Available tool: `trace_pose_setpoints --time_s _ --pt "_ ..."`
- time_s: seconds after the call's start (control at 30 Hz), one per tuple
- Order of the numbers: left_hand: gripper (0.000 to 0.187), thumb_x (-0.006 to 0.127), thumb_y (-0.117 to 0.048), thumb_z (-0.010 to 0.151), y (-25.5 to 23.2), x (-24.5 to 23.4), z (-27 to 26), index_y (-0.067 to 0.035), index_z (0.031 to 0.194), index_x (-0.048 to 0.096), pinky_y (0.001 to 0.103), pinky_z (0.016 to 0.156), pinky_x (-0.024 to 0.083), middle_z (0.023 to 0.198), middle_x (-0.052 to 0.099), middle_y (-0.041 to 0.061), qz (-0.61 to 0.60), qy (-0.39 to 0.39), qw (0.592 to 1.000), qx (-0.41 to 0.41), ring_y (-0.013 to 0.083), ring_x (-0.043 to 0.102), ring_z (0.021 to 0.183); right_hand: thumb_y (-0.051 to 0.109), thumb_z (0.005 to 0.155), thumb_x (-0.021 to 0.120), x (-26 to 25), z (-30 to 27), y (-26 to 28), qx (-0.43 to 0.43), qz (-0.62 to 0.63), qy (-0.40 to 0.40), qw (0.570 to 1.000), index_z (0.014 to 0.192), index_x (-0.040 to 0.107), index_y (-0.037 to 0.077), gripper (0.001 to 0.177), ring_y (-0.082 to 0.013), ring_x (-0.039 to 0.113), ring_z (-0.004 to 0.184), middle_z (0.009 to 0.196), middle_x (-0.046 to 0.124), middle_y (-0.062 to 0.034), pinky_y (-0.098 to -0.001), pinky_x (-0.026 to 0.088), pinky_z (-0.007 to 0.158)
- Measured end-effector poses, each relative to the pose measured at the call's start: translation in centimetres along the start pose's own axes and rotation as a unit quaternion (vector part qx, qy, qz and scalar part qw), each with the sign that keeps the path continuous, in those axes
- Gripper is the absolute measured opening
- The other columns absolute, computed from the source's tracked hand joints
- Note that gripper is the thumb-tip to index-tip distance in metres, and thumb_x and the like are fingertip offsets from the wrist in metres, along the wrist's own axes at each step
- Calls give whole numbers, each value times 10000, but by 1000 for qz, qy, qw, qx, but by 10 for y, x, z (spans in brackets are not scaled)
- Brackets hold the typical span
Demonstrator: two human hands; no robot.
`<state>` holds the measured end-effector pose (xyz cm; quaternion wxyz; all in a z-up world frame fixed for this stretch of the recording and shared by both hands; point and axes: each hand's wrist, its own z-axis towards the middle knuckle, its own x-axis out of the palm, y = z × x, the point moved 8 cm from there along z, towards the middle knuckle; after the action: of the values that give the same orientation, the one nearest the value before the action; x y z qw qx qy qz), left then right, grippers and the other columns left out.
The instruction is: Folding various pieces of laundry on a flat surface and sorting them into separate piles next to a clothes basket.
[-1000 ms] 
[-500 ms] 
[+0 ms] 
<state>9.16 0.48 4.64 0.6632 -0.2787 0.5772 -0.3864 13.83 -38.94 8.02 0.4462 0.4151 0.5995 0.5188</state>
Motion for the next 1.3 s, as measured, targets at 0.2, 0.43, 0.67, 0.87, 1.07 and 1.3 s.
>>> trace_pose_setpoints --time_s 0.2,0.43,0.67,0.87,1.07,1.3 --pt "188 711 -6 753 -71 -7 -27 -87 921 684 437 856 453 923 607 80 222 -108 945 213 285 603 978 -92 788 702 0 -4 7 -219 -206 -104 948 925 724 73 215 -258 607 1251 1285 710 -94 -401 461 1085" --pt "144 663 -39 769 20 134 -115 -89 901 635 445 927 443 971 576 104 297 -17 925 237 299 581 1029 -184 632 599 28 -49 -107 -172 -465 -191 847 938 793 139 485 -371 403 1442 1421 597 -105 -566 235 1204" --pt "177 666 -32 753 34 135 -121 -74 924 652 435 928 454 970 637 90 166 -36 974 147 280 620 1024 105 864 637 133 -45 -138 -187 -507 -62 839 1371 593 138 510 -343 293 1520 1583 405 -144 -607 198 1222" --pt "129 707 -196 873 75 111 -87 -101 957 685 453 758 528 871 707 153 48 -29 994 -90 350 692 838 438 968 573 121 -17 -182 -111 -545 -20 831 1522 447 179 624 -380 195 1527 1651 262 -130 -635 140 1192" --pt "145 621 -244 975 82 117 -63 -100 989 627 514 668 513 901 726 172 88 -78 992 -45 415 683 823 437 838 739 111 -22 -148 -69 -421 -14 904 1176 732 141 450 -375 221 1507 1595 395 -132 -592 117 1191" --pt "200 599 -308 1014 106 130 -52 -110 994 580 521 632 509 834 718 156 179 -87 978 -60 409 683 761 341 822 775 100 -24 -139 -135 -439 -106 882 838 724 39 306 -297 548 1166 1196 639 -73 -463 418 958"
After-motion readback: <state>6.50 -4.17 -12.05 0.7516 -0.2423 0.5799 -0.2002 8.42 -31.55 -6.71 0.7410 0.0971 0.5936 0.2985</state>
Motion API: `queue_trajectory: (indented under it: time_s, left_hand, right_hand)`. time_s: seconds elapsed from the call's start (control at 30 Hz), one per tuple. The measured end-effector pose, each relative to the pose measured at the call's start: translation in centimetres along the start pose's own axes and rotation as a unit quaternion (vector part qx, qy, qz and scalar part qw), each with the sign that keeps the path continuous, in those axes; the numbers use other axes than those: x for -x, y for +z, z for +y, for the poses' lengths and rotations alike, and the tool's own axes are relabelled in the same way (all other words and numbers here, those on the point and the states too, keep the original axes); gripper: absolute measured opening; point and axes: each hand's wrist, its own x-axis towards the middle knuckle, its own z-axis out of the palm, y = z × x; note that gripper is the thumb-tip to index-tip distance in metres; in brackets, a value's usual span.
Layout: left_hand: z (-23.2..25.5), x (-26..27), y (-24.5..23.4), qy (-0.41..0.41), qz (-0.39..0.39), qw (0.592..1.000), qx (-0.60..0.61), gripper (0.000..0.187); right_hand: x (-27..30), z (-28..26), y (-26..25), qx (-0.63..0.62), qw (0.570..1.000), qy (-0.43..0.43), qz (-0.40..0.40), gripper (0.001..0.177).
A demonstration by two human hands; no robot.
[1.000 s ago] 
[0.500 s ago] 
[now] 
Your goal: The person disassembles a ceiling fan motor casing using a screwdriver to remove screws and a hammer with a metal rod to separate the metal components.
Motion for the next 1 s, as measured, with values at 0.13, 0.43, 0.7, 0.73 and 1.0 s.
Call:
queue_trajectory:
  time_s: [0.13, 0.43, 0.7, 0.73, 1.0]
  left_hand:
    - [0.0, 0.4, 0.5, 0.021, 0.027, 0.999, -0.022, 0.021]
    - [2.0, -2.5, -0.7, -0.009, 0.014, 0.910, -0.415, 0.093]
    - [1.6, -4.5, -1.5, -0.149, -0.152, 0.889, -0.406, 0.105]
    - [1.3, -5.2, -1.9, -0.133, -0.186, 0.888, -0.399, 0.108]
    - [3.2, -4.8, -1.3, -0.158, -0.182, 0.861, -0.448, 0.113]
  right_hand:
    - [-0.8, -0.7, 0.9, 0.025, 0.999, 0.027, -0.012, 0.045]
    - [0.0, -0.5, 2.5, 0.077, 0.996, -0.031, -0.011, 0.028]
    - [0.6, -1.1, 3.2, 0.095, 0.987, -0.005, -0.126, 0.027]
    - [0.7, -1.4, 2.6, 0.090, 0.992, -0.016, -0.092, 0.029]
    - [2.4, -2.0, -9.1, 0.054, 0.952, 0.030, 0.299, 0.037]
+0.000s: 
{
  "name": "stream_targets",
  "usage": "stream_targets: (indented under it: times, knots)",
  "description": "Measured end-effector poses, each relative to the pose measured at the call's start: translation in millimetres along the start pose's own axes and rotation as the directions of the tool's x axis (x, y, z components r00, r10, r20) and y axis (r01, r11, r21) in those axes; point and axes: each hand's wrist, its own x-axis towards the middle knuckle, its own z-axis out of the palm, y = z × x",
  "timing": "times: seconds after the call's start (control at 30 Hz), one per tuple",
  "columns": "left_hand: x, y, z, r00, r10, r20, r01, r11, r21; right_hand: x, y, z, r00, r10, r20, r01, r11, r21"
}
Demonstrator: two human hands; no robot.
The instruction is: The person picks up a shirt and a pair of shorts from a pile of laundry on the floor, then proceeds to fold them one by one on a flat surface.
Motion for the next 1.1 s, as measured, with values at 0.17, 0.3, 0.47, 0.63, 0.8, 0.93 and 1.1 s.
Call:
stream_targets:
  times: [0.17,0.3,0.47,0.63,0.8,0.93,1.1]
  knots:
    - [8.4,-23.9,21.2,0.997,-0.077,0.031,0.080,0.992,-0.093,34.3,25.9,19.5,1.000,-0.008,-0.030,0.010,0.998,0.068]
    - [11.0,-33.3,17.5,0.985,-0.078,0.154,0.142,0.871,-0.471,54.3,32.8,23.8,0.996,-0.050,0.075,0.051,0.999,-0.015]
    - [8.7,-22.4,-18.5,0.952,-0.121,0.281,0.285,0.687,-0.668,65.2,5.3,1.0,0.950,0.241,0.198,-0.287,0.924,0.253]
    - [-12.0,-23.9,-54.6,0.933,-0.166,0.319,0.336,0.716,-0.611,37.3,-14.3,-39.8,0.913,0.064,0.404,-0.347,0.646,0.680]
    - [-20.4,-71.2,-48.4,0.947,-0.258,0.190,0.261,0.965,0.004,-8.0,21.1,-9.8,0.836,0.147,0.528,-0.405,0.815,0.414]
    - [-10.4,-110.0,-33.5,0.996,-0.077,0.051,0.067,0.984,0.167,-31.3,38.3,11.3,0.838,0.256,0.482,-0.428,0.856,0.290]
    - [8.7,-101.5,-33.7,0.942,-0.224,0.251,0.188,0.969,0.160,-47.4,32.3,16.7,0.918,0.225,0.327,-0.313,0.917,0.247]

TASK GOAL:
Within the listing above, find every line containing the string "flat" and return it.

EXERCISE SOLUTION:
The instruction is: Folding various pieces of laundry on a flat surface and sorting them into separate piles next to a clothes basket.
The instruction is: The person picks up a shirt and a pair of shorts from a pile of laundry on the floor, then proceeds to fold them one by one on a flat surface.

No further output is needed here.